> _Aim of the exercise_
Without skipping or changing anything, print all the entries.

> _Material supplied_
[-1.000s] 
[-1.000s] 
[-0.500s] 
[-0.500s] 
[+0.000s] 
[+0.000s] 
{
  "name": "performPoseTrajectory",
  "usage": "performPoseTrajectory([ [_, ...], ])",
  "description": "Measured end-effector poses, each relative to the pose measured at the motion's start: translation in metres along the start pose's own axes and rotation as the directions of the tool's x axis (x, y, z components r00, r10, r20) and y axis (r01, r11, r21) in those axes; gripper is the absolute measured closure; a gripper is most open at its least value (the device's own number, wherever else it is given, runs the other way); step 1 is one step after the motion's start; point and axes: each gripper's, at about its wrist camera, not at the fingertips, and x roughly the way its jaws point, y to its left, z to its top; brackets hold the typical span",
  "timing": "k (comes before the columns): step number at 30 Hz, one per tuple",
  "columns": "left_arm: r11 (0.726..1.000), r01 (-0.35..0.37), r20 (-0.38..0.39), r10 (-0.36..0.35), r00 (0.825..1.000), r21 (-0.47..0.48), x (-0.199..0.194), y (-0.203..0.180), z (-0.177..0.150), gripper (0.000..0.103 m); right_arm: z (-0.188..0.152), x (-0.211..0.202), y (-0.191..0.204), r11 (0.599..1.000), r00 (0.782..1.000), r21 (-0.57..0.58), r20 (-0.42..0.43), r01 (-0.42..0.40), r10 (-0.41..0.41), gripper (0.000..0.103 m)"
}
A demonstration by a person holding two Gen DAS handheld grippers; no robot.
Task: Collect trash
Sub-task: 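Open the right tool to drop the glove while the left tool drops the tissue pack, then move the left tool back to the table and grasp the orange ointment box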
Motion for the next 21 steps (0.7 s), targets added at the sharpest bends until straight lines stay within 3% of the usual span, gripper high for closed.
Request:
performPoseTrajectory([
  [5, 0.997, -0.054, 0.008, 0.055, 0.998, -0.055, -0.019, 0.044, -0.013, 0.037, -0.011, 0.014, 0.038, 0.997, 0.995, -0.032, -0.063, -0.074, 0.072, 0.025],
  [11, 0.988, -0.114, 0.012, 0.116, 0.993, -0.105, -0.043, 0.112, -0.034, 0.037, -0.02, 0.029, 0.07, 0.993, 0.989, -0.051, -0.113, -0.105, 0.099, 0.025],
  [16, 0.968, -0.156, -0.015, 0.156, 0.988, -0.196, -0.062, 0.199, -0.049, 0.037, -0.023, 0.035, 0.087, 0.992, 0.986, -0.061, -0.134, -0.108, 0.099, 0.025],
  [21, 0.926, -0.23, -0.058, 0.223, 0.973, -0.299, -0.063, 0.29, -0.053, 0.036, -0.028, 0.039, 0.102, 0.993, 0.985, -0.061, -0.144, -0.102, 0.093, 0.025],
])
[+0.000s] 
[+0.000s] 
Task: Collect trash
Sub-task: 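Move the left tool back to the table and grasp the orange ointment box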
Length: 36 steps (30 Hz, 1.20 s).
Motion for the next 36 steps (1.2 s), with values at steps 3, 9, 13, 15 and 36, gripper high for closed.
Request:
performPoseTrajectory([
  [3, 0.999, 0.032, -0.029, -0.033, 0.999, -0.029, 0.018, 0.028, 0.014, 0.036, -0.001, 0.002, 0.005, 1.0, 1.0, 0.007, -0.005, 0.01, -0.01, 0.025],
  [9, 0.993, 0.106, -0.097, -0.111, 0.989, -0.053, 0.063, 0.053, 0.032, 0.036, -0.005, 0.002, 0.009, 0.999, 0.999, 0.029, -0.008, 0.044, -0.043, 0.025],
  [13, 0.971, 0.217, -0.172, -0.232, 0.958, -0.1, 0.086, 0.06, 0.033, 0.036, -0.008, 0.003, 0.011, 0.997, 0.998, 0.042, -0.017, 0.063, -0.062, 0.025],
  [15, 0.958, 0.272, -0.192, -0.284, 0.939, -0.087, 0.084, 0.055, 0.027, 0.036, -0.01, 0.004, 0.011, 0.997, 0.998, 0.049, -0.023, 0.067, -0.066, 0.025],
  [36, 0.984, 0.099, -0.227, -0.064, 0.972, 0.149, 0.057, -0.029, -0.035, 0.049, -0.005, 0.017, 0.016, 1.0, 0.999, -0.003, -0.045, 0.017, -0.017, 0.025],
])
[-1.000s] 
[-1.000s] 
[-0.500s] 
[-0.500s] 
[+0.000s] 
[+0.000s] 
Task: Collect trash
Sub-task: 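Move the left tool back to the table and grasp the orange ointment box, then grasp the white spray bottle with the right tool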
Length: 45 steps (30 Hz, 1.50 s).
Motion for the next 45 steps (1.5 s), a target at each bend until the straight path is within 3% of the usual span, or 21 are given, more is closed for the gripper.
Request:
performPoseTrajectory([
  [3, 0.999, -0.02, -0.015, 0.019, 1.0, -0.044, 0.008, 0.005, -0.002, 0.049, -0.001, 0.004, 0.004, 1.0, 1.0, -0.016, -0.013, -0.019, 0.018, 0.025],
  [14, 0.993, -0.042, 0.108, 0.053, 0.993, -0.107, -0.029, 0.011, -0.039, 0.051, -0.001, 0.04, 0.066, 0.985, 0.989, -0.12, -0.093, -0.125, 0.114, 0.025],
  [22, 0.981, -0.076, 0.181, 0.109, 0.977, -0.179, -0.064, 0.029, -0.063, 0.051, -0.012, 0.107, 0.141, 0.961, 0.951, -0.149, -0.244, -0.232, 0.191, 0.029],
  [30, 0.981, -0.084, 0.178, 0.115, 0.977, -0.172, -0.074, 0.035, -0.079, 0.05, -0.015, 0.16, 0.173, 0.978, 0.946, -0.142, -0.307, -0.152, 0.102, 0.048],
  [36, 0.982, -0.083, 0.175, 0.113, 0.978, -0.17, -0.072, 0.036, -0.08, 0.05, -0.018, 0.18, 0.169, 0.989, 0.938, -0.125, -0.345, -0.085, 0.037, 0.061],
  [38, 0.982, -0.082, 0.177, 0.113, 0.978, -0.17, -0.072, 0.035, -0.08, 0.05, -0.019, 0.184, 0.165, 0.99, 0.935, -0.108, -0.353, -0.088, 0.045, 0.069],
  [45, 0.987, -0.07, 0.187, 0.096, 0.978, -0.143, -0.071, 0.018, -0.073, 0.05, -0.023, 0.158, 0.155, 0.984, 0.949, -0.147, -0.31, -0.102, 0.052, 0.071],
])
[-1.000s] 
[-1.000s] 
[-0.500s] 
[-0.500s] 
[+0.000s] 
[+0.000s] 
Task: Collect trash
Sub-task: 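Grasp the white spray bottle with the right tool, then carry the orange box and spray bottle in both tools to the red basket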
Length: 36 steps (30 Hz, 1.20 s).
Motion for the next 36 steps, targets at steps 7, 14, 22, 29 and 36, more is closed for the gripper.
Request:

> _Answer for the task_
[-1.000s] 
[-1.000s] 
[-0.500s] 
[-0.500s] 
[+0.000s] 
[+0.000s] 
{
  "name": "performPoseTrajectory",
  "usage": "performPoseTrajectory([ [_, ...], ])",
  "description": "Measured end-effector poses, each relative to the pose measured at the motion's start: translation in metres along the start pose's own axes and rotation as the directions of the tool's x axis (x, y, z components r00, r10, r20) and y axis (r01, r11, r21) in those axes; gripper is the absolute measured closure; a gripper is most open at its least value (the device's own number, wherever else it is given, runs the other way); step 1 is one step after the motion's start; point and axes: each gripper's, at about its wrist camera, not at the fingertips, and x roughly the way its jaws point, y to its left, z to its top; brackets hold the typical span",
  "timing": "k (comes before the columns): step number at 30 Hz, one per tuple",
  "columns": "left_arm: r11 (0.726..1.000), r01 (-0.35..0.37), r20 (-0.38..0.39), r10 (-0.36..0.35), r00 (0.825..1.000), r21 (-0.47..0.48), x (-0.199..0.194), y (-0.203..0.180), z (-0.177..0.150), gripper (0.000..0.103 m); right_arm: z (-0.188..0.152), x (-0.211..0.202), y (-0.191..0.204), r11 (0.599..1.000), r00 (0.782..1.000), r21 (-0.57..0.58), r20 (-0.42..0.43), r01 (-0.42..0.40), r10 (-0.41..0.41), gripper (0.000..0.103 m)"
}
A demonstration by a person holding two Gen DAS handheld grippers; no robot.
Task: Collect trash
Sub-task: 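Open the right tool to drop the glove while the left tool drops the tissue pack, then move the left tool back to the table and grasp the orange ointment box
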Motion for the next 21 steps (0.7 s), targets added at the sharpest bends until straight lines stay within 3% of the usual span, gripper high for closed.
Request:
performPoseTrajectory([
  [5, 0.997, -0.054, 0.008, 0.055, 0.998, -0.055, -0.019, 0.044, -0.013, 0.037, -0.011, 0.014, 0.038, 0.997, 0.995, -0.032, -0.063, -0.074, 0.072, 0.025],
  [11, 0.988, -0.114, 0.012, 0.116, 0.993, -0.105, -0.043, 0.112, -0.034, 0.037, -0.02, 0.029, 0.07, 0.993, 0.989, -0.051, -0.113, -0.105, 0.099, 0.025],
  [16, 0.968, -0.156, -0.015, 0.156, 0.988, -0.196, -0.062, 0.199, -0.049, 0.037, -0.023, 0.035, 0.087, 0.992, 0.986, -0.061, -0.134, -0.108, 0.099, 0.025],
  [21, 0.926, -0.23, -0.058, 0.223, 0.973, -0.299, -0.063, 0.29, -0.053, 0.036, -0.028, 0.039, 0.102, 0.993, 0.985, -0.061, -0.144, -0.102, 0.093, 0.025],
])
[+0.000s] 
[+0.000s] 
Task: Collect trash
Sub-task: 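Move the left tool back to the table and grasp the orange ointment box
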Length: 36 steps (30 Hz, 1.20 s).
Motion for the next 36 steps (1.2 s), with values at steps 3, 9, 13, 15 and 36, gripper high for closed.
Request:
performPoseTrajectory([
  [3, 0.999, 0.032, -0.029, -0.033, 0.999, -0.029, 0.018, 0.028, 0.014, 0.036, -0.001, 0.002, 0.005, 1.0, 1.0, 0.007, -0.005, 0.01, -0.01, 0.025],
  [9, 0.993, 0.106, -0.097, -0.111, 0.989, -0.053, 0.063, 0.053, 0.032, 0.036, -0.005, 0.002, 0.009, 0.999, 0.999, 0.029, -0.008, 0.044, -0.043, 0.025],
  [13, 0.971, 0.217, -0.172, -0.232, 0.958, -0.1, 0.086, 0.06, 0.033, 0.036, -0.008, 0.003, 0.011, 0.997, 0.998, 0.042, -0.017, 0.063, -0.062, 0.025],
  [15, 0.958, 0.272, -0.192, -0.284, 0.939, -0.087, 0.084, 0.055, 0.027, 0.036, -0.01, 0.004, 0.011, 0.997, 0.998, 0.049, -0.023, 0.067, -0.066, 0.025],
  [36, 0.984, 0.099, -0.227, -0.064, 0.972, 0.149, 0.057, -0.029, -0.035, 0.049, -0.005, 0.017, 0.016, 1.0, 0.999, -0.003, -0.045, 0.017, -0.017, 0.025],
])
[-1.000s] 
[-1.000s] 
[-0.500s] 
[-0.500s] 
[+0.000s] 
[+0.000s] 
Task: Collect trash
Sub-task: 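Move the left tool back to the table and grasp the orange ointment box, then grasp the white spray bottle with the right tool
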Length: 45 steps (30 Hz, 1.50 s).
Motion for the next 45 steps (1.5 s), a target at each bend until the straight path is within 3% of the usual span, or 21 are given, more is closed for the gripper.
Request:
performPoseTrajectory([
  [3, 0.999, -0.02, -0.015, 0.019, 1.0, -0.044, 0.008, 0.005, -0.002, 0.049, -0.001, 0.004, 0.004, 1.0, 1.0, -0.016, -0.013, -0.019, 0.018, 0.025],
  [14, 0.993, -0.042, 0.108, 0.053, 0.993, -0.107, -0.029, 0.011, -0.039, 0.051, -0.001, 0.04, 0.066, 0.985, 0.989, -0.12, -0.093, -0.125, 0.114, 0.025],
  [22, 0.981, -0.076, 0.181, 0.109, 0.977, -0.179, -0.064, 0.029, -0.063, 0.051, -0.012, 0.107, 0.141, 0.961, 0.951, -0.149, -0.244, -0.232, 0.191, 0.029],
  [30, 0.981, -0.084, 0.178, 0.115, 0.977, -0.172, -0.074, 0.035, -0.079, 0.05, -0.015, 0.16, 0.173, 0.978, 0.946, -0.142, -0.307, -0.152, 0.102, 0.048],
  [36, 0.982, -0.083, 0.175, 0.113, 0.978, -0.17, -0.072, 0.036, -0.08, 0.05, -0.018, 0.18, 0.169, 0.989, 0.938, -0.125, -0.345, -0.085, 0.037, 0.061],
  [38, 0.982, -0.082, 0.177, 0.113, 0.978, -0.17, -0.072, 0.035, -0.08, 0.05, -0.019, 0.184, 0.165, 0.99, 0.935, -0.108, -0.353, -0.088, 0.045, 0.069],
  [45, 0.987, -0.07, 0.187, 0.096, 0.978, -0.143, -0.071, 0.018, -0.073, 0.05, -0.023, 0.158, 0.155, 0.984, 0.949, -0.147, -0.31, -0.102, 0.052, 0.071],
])
[-1.000s] 
[-1.000s] 
[-0.500s] 
[-0.500s] 
[+0.000s] 
[+0.000s] 
Task: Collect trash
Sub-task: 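Grasp the white spray bottle with the right tool, then carry the orange box and spray bottle in both tools to the red basket
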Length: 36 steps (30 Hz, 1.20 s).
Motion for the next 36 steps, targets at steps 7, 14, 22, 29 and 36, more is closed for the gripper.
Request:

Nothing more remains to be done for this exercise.